◆ What the task asks
Write out the line that holds "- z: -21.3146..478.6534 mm" together with every line that follows it to the end of the material below, exactly. Omit the pictures.

◆ Given data
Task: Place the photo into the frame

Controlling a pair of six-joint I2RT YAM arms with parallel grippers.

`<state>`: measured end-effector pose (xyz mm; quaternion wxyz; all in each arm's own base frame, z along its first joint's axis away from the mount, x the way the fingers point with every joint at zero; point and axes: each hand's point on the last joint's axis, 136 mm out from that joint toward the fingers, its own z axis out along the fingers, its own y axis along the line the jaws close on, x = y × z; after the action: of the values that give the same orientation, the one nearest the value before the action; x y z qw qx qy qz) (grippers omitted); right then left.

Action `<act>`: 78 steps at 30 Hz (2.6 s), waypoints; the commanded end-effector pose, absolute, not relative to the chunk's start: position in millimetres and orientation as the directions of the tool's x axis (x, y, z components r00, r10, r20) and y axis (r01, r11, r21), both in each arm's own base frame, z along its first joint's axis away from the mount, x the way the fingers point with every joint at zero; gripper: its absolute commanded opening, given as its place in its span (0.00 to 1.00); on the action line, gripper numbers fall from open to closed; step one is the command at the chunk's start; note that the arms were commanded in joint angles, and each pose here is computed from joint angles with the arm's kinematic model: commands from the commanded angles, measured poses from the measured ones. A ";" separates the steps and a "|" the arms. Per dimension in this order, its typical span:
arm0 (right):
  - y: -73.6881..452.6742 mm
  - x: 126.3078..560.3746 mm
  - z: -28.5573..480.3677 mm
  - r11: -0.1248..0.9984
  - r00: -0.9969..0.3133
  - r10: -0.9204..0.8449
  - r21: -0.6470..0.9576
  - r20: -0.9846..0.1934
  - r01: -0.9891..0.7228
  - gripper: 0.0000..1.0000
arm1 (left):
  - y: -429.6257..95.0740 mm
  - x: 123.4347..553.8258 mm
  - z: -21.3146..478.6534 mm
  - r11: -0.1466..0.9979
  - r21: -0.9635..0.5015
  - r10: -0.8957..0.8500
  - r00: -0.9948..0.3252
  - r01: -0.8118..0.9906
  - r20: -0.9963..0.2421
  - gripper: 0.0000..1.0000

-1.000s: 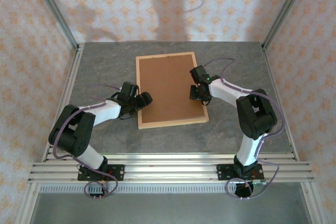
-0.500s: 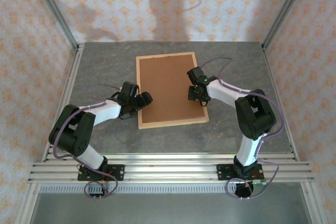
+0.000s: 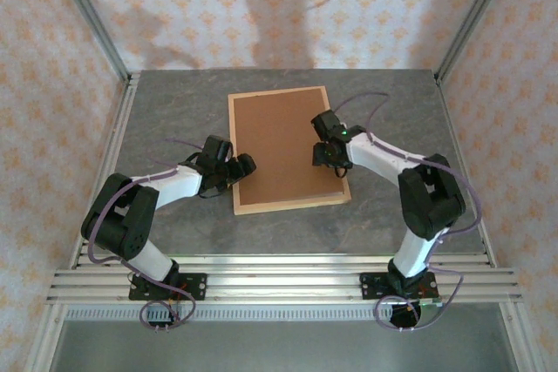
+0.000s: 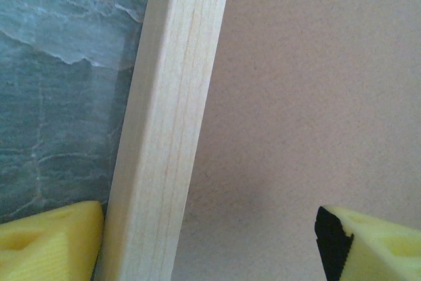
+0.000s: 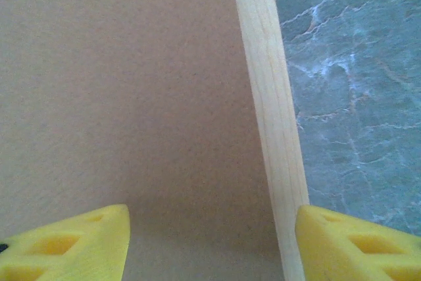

◆ Your response
  - z: -21.3146..478.6534 mm
  - r11: -0.1466..0.9979
  - r21: -0.9635..0.5015
  - r10: -0.8957..0.8500
  - r00: -0.9948..0.3252
  - r01: -0.8118..0.9906
  - r20: -0.9963..0.2421
  - gripper: 0.0000..1.0000

-1.000s: 
-0.500s: 
+0.000s: 
+0.000s: 
+0.000s: 

The response is complete as it stands.